Toss out the pacifier, get rid of the bottles. That is the message the state of Maryland wants hospitals to send to new parents. The state wants to increase breast feeding to take advantage of health benefits for babies.
Little Harrison is just one day old. His parents, Chris Dowd and Nikki Beauchamp, had heard some stories about breastfeeding.
"I had heard that it hurts. I had heard that it was easy. I had heard that it was the most unnatural, natural thing you could ever do," says Beauchamp.
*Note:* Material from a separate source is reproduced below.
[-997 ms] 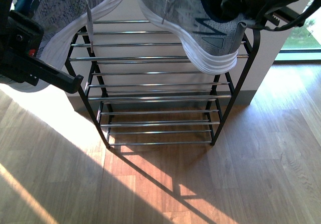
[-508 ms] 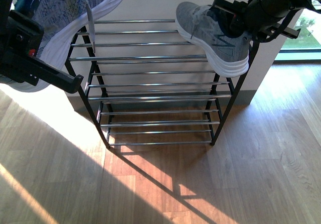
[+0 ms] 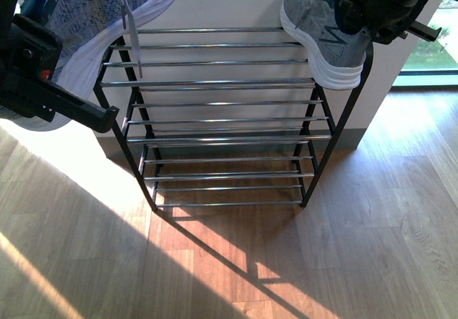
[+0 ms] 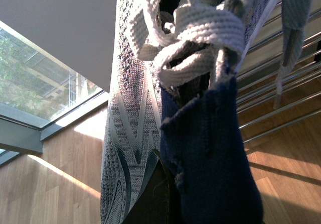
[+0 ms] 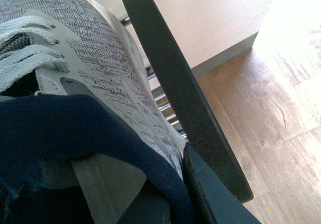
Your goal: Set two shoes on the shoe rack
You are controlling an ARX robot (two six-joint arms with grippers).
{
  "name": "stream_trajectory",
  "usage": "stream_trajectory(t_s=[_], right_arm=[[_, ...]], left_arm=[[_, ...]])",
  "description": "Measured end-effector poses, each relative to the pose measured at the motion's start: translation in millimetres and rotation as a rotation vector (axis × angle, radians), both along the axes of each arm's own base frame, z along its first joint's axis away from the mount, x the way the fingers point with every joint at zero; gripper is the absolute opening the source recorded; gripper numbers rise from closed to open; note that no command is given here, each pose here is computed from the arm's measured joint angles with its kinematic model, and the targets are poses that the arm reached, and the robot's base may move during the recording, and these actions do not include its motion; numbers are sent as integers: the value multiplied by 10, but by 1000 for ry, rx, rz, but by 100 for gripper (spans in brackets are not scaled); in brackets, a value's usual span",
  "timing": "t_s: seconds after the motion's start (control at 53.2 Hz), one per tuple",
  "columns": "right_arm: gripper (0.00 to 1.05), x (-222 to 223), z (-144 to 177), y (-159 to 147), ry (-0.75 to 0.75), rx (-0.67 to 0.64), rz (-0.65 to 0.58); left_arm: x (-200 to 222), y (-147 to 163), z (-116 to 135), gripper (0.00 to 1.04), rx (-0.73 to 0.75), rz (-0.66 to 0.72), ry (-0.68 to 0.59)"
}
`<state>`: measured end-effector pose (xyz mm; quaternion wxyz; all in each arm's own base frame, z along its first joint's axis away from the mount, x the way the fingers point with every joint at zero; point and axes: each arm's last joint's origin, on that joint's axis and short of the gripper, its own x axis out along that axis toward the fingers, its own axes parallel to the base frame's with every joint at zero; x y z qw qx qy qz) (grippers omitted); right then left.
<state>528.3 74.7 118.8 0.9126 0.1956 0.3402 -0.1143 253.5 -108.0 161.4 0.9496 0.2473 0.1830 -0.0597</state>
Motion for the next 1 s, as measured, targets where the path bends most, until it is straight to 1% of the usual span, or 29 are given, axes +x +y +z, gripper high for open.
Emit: stream_trajectory(t_s=[0.132, 0.169, 0.207, 0.395, 0.508, 0.583, 0.602, 0.658, 0.734, 0.828, 0.922, 0.997], right_arm=[[23, 3, 11, 3, -21, 10, 6], [30, -12, 31, 3, -33, 17, 12], [33, -25, 35, 2, -37, 19, 15], [60, -195, 132, -40, -68, 37, 34], [79, -409, 306, -65, -110, 77, 81], [96, -695, 562, -90, -184, 121, 137], [97, -763, 616, -97, -198, 135, 155], [95, -1023, 803, -140, -250, 161, 213], [96, -1384, 984, -240, -308, 170, 273], [96, -1675, 1050, -337, -325, 171, 311], [96, -2136, 1074, -513, -341, 187, 370], [96, -2334, 1102, -599, -364, 190, 396]], left_arm=[[0, 1, 0, 3, 0, 1, 0], [0, 1, 0, 3, 0, 1, 0], [0, 0, 0, 3, 0, 0, 0], [0, 1, 0, 3, 0, 1, 0], [0, 0, 0, 3, 0, 0, 0], [0, -1, 0, 3, -1, -2, 1], [0, 0, 0, 3, -1, -2, 1], [0, 1, 0, 3, 1, 2, 0], [0, 1, 0, 3, 0, 1, 0], [0, 0, 0, 3, 0, 0, 0], [0, 0, 0, 3, 0, 0, 0], [0, 0, 0, 3, 0, 0, 0]])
Now, to increase breastfeeding, the Maryland Department of Health and Mental Hygiene is asking hospitals around the state to voluntarily commit to a list of ten recommendations. They're similar to the World Health Organization's Baby-Friendly certification.
Frances Phillips is Maryland's Deputy Secretary for Public Health Services. "Evidence shows that these ten steps make a difference," says Phillips.
Shady Grove Adventist Hospital is embracing the recommendations.
Most of the suggestions center on training and education. One encourages what's called "rooming in" - mom and baby together 24/7. Experts say the first hour is key.
"He came out and they plopped him right on my chest. Chris cut the cord and he was breastfeeding within 15 minutes," says Beauchamp.
Breastfeeding has documented health benefits. The message - it's not always easy, but it is worth it.